:: Data for review

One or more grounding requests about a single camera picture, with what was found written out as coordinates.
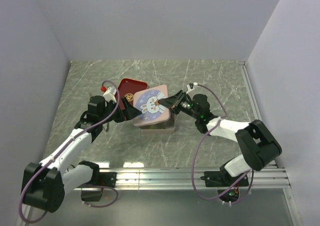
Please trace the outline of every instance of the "wall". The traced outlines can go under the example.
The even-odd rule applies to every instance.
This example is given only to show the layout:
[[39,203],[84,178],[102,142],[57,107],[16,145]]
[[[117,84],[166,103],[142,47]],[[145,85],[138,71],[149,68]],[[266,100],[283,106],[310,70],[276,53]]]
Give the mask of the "wall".
[[280,0],[249,60],[259,109],[283,147],[304,225],[319,225],[320,2]]
[[0,218],[12,226],[25,166],[42,157],[68,60],[35,0],[0,0]]
[[37,0],[70,60],[247,60],[278,0]]

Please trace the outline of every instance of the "purple cable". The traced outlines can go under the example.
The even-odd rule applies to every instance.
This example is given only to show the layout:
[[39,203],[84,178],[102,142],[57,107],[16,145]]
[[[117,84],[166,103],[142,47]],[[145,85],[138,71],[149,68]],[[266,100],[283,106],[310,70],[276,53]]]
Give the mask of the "purple cable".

::::

• **Your assignment**
From the data above, state how many lines hold the string "under", and give the number without other words.

• **Result for this exercise**
2